Jul 20, 2016

Some best practices for deploying analytics

The life cycle of analytic model. A challenge for many organizations is moving an analytic model from the modeling environment to a product, service, or operational environment.

I have been giving a few talks over the last year or so on what I've been calling AnalyticOps, an abbreviation of Analytic Operations. Motivated broadly by the discipline of DevOps, AnalyticOps can be defined.

By the way, I still find one of the best introductions to DevOps this 2012 O'Reilly Radar article by Mike Loukides.

If you think of the goal of DevOps as "establish[ing] a culture and an environment where building, testing, releasing, and operating software can happen rapidly, frequently, and more reliably." (source: Wikipedia DevOps), than a starting point is to think of AnalyticOps as establishing a culture and an environment where building, validating, deploying, and running analytic models can happen rapidly, frequently, and reliably.

Some common mistakes when deploying analytic models include:

  1. After a pushing code representing a model to deploy a model into production without causing a disaster, thinking that you can continue to push code for analytic models into production without creating a disaster.

  2. Thinking that the features are fixed and all that you will need to do is update the parameters.

  3. Thinking the model is done and not realizing how much work is required to keep up to date all the the pre- and post-processing required.

  4. Not checking in production to see if the inputs to the models drift slowly over time.

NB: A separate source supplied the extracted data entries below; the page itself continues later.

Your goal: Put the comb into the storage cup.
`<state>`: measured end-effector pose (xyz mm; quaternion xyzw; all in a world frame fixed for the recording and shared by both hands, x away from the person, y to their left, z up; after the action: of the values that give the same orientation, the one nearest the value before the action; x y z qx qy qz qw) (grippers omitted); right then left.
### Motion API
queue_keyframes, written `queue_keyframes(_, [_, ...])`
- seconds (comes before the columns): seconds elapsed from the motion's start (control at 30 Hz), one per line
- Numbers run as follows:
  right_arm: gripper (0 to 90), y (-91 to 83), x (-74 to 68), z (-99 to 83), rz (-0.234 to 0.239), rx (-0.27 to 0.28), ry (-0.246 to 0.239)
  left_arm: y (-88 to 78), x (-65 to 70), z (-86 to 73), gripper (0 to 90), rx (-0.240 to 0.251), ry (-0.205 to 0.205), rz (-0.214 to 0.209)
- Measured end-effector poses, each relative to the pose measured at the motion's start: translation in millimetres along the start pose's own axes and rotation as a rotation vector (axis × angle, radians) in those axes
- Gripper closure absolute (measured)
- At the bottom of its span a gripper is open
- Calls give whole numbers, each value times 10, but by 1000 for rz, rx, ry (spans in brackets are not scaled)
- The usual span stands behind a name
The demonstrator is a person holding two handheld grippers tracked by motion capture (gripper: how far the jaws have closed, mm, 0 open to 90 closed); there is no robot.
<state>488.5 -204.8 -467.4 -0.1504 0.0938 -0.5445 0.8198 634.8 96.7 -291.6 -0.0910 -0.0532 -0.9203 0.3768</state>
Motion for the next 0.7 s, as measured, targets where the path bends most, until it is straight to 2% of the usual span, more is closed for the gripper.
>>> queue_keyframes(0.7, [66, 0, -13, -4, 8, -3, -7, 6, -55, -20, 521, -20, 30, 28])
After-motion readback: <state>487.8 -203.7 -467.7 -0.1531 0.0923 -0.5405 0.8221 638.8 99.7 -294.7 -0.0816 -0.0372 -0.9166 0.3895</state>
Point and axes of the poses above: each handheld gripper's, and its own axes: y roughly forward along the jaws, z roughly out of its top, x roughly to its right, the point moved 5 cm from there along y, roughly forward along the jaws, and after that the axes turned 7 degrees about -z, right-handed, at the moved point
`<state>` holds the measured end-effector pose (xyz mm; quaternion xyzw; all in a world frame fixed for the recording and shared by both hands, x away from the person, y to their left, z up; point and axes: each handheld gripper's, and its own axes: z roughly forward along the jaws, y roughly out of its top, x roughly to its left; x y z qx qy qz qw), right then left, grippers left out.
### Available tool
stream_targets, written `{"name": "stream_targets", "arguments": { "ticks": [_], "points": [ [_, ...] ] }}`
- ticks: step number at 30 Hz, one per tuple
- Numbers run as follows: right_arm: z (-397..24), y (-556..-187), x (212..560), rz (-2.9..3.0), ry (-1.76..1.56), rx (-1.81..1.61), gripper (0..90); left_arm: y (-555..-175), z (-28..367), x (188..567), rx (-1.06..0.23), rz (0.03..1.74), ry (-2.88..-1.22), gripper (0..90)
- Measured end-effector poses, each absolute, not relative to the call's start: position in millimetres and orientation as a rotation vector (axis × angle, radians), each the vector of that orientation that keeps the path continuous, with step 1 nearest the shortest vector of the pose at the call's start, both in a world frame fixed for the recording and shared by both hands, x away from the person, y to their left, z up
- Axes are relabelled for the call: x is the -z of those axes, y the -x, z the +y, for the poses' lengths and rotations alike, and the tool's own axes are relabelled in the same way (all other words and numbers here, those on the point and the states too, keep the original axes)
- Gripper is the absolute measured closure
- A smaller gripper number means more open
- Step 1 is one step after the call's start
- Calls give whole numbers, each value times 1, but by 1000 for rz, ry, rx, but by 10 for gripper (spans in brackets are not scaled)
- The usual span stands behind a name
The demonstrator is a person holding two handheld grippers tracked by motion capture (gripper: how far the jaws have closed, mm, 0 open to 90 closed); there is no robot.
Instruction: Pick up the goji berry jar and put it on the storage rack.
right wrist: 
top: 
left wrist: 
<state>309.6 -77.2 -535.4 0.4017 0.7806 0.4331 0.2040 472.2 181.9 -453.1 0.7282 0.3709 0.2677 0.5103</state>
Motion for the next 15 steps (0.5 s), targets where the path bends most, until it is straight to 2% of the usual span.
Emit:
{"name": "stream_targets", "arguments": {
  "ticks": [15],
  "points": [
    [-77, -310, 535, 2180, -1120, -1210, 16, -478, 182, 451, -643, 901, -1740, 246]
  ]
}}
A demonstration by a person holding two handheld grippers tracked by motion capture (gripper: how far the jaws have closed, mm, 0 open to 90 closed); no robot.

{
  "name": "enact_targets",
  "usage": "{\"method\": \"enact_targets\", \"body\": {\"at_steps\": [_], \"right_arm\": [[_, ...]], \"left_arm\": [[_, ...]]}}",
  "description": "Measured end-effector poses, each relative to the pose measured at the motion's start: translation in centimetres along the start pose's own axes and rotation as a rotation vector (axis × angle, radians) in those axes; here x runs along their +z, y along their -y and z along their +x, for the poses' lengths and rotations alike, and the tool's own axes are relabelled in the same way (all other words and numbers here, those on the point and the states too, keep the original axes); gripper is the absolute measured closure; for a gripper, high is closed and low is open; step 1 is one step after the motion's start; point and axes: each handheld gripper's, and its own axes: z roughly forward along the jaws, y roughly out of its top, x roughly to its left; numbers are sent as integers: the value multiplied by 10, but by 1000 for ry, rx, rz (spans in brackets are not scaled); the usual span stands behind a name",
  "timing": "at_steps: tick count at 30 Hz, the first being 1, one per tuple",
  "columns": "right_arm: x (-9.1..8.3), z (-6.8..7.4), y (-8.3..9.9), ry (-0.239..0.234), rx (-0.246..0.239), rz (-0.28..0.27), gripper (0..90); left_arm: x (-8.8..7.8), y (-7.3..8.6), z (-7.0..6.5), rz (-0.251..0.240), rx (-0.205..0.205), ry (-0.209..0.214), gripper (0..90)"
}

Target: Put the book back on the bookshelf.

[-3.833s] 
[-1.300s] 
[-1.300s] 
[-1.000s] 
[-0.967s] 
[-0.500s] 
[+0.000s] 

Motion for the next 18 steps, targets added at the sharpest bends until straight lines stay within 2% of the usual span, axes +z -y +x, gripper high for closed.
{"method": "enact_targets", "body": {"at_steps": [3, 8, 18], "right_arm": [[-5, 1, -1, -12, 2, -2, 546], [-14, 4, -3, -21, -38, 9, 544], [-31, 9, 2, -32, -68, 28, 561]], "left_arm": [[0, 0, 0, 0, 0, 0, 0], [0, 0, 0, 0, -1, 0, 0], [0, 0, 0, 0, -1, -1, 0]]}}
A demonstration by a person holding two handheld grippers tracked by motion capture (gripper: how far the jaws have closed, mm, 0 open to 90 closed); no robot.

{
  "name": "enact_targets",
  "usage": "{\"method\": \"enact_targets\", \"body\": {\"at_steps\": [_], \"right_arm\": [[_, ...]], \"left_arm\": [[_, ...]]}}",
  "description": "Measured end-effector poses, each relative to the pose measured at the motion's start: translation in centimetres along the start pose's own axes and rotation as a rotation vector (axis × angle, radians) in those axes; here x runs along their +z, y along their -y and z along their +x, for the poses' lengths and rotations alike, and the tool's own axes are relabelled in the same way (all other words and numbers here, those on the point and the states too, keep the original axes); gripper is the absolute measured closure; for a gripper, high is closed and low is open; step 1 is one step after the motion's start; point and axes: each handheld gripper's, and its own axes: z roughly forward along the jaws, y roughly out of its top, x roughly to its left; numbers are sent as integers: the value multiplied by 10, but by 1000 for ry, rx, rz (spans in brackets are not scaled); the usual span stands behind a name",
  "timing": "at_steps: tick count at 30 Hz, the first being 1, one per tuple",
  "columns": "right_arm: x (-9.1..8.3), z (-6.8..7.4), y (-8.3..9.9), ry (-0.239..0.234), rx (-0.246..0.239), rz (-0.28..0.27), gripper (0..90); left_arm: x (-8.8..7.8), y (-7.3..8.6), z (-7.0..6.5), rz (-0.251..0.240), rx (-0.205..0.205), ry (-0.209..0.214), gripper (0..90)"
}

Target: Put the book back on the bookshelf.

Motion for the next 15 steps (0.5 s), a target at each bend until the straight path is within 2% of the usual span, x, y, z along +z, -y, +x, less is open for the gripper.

  5. Not checking that the model will keep running despite missing values, garbage values, etc. (even values that should never be missing in the first place).

One approach is to use what is called an "analytic engine," which is a component that is integrated into products, services or enterprise IT for deploying analytic models and analytic workflows into operational workflows for products and services.

A Model Interchange Format is a format that supports the exporting of a model by one application and the importing of a model by another application. Model Interchange Formats include the Predictive Model Markup Language (PMML), the new Portable Format for Analytics (PFA), and various in-house or custom formats.

Analytic engines are integrated once into a product, service, or operational environment, but allow applications to update models by importing new models (for PMML) or new models or workflows (for PFA) via the analytic engine.

Analytic engines were designed to solve the first problem above, and PFA was designed to address the second and third problems above by supporting analytic functions (or primitives), which can be can be used to define analytic models and analytic workflows, where the output of one analytic function or model is the input to another.

Disclaimer: Open Data Group sells an analytic engine.